### Exercise
Please transcribe the data exactly as shown, skipping the images.

### Data section
= Beginning of Section =

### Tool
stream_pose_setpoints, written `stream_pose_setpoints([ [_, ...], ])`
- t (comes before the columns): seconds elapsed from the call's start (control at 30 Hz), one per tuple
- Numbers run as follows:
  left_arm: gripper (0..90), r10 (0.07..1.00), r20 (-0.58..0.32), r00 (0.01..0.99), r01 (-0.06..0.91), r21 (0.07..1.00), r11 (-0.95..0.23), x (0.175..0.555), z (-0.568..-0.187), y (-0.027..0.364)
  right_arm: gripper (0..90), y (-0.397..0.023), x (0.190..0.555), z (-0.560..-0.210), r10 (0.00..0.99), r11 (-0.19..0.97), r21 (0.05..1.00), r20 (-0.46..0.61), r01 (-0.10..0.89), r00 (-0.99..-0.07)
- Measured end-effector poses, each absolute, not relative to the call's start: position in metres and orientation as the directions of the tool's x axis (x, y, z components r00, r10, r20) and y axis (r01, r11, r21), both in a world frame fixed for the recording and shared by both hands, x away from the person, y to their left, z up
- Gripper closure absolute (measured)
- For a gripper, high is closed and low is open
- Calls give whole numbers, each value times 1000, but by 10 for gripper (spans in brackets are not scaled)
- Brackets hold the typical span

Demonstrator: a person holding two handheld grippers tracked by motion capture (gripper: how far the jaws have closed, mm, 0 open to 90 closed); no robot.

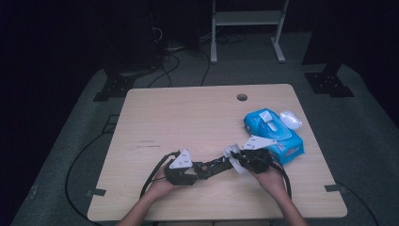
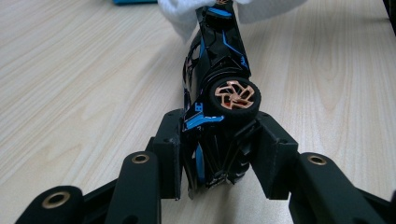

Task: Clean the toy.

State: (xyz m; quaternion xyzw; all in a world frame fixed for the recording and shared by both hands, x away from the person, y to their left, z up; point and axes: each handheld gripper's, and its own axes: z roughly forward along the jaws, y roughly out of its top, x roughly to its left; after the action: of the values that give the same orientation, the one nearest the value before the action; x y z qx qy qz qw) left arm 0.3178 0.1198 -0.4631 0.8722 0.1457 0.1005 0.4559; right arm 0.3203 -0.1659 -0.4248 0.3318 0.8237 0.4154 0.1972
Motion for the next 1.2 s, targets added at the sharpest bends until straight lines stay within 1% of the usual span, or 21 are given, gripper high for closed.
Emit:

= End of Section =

### Answer below
### Tool
stream_pose_setpoints, written `stream_pose_setpoints([ [_, ...], ])`
- t (comes before the columns): seconds elapsed from the call's start (control at 30 Hz), one per tuple
- Numbers run as follows:
  left_arm: gripper (0..90), r10 (0.07..1.00), r20 (-0.58..0.32), r00 (0.01..0.99), r01 (-0.06..0.91), r21 (0.07..1.00), r11 (-0.95..0.23), x (0.175..0.555), z (-0.568..-0.187), y (-0.027..0.364)
  right_arm: gripper (0..90), y (-0.397..0.023), x (0.190..0.555), z (-0.560..-0.210), r10 (0.00..0.99), r11 (-0.19..0.97), r21 (0.05..1.00), r20 (-0.46..0.61), r01 (-0.10..0.89), r00 (-0.99..-0.07)
- Measured end-effector poses, each absolute, not relative to the call's start: position in metres and orientation as the directions of the tool's x axis (x, y, z components r00, r10, r20) and y axis (r01, r11, r21), both in a world frame fixed for the recording and shared by both hands, x away from the person, y to their left, z up
- Gripper closure absolute (measured)
- For a gripper, high is closed and low is open
- Calls give whole numbers, each value times 1000, but by 10 for gripper (spans in brackets are not scaled)
- Brackets hold the typical span

Demonstrator: a person holding two handheld grippers tracked by motion capture (gripper: how far the jaws have closed, mm, 0 open to 90 closed); no robot.


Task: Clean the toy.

State: (xyz m; quaternion xyzw; all in a world frame fixed for the recording and shared by both hands, x away from the person, y to their left, z up; point and axes: each handheld gripper's, and its own axes: z roughly forward along the jaws, y roughly out of its top, x roughly to its left; after the action: of the values that give the same orientation, the one nearest the value before the action; x y z qx qy qz qw) left arm 0.3178 0.1198 -0.4631 0.8722 0.1457 0.1005 0.4559; right arm 0.3203 -0.1659 -0.4248 0.3318 0.8237 0.4154 0.1972
Motion for the next 1.2 s, targets added at the sharpest bends until straight lines stay within 1% of the usual span, or 21 are given, gripper high for closed.
Emit:

What appears above is the full answer.